Shit. There was either a dark-colored harpoon near the helm or a rifle. Either way, the red flags were in position, flying high. The danger Jagger mentioned was real.
I could swear I heard voices, booming men’s voices to be exact. With the wind continuing to increase in speed, I had no way of knowing from which direction the sound came from, but I took off running. I was in yet another bad ‘B’-rated movie, the oversized shoes slipping, causing me to trip not once, but twice in my effort to clear the beach. By that point, I was gasping for air, my lungs constricted by panic. A rumble of thunder in the distance, forced a short but crisp enough whimper that if the mystery guests were as close as I believed, they could have heard.
Shit. Shit. Shit. I was one stupid girl for taking off on my own, brazen, refusing to heed any kind of authority. A series of snapping twigs meant they were following me and there was nowhere for me to go but straight to the house. Just as I cleared the forest on the other side, I caught a single syllable, the rest carried off by the now distinct howl. Tripping again, I ripped off my shoes, racing forwar
d. I ran blindly, sand whipping into my eyes, desperate to get back to the safety of the house.
And into Jagger’s arms.
Darkness surrounded me, the rumbles of thunder intensifying, the first flash of lightning jetting into the middle of the ocean. I was almost to the lower deck platform when I was jerked back, yelping until a hand was slapped over my mouth, strong arms pulling me under the stairs.
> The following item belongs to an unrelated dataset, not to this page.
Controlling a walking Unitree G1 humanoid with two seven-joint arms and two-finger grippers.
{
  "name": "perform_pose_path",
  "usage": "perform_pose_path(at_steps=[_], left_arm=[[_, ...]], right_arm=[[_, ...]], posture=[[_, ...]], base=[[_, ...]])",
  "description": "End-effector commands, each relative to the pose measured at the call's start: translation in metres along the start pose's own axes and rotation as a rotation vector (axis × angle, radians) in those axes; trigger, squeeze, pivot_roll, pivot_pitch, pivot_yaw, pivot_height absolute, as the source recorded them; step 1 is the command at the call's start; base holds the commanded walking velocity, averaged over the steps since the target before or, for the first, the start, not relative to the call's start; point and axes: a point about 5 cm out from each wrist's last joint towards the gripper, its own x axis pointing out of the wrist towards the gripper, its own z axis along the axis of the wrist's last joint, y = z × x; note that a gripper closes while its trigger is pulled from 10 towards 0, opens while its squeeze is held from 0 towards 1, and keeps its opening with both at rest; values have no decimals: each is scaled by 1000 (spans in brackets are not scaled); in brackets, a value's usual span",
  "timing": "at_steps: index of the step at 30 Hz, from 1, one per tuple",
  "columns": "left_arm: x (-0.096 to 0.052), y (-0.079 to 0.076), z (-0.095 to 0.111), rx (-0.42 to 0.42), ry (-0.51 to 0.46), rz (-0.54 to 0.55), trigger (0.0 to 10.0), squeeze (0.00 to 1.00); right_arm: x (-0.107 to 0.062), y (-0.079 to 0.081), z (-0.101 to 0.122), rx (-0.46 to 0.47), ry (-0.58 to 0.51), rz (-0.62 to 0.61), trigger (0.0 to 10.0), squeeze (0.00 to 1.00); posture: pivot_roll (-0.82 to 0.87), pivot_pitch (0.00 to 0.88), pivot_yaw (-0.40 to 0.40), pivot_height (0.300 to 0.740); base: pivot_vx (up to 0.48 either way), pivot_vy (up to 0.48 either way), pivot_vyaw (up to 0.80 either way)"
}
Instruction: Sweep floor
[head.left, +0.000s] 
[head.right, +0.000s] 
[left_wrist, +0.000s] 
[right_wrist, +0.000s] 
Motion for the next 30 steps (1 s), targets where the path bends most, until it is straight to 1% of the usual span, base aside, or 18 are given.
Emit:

“Quiet.” Warm breath cascaded across my cheek, the hold so tight that I had difficulty breathing.
I gripped his arm with both hands, kicking his shin until I realized my captor was my lover.
Jagger relaxed his hold, releasing his hand.
“Jagger, I—”
“Shush,” he silenced me, placing his index finger over my lip. He waited for what had to be a full five minutes before letting me go, slapping his hands on his hips. “What the hell did you think you were doing?”
“Listen to me. You were right. There’s a boat just past the trees, a Sleekcraft, twenty-six, twenty-eight footer. They have guns. I think they were following me.”
He narrowed his eyes and even in the shadows, I could see the disbelief in his eyes. “What?”
I nodded several times, half chuckling. He didn’t believe me. The same man who’d been tossing around aspects of danger for days didn’t buy my story. “Why don’t you go take a look for yourself?”
He peered over my shoulder, searching the area. “I intend on it. Go up to the house and lock the doors. Keep the lights off. There is a flashlight in the kitchen drawer. Find it. If what you say is true, they will be coming.”
“What the hell do you think you’re going to do?” I already knew the answer but as yanked his gun from behind his back, I still shivered, more than cognizant of the increasing danger.
“Do as I say. I’ll knock three times. Do you hear me?”
The answer was caught in my throat.
He gripped and wrenched my chin as he lowered his head. “Do you?”